The steady growth suggests that, even while Yeat had created another TikTok sensation, bolstered by a brand as mainstream as Minions, it hadn’t converted a new, unexpected follower demographic into loyal listeners. Instead, his consistent output and brand seems to have only strengthened the fandom of people who were most likely to already like him: Gen Z men who spend time online.

TikTok Virality and Fan Conversion

The notion that a TikTok-viral song will automatically convert to consistent listeners outside the platform is called into question when looking at Yeat’s peers. SoFaygo, a 20-year-old rapper associated with Lil Tecca, scored a TikTok hit with his 2019 single “Knock Knock,” which started circulating on the app in spring 2021 and resulted in over 130,000 videos. But Charmetric shows that his Spotify Monthly Listeners didn’t take a commensurate jump during that time period. Instead, he saw more growth during his tour opening for Trippie Redd that fall, peaking at almost 6 million listeners, and now that number is on the decline even as he releases new projects.

Similarly, the Atlanta rapper Young Nudy has landed several TikTok hits in the past few years, the biggest of which is his 2017 song “Hell Shell,” which resulted in over a million TikToks last summer. The artist’s Spotify Monthly Listener count has steadily risen to over 5.6 million, but his growth can be similarly correlated to his project output and tours. All of which suggests that TikTok virality can sometimes be its own discrete ecosystem, and doesn’t necessarily translate to increased awareness away from the platform.

What Does the Future Hold for Emerging Rap Artists on TikTok?

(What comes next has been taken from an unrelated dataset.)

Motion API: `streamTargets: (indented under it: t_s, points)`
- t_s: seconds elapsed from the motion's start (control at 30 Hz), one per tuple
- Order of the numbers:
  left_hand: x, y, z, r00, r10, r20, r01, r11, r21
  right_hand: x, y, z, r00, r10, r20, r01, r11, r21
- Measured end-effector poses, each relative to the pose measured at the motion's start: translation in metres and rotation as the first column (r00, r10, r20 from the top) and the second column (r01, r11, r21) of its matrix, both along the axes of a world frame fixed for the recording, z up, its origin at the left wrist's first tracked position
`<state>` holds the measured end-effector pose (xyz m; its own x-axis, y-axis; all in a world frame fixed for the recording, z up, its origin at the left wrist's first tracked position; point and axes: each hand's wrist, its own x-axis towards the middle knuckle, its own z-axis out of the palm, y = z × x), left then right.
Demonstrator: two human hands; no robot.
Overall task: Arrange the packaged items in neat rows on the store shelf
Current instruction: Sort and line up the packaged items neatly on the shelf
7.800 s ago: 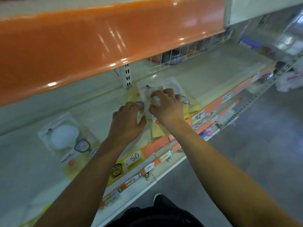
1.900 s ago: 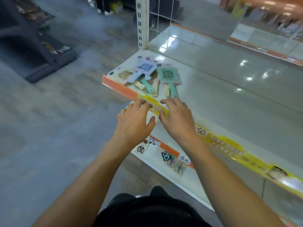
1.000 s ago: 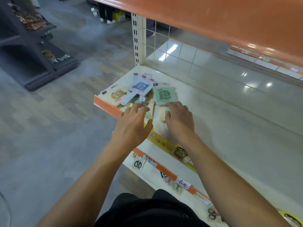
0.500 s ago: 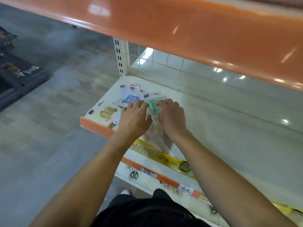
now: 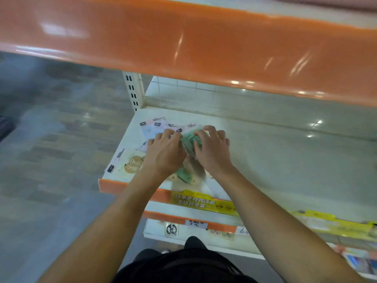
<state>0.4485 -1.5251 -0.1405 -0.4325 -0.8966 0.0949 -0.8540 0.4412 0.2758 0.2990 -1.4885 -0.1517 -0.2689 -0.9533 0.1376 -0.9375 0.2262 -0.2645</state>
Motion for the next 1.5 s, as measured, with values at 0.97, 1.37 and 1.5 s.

Yeat’s story shows that while going viral on TikTok can be a great way to break through to a new audience, a certain type of persona and skill at worldbuilding is needed in order to sustain the hype. In his case, the sense of surrealism present in his songs and videos seemed to be absurd enough to catch the attention of millions and spark in-jokes on the app, while not feeling too gimmicky to lose favor with the crowd. There’s also his never-ceasing output, which has helped feed new material out to his listeners on TikTok and beyond, but it was Yeat’s willingness to push deeper into his weirdness and illegibility with each new project that truly seemed to convert listeners into fans.

While it’s unclear whether the rapper can sustain the idol-level of visibility he sits at now — his Chartmetric score of 48,187 has seen a significant cool-down since his peak of 110,159 earlier this summer — it’s likely that Yeat’s swift rise and singular style is already inspiring others to try to follow his template.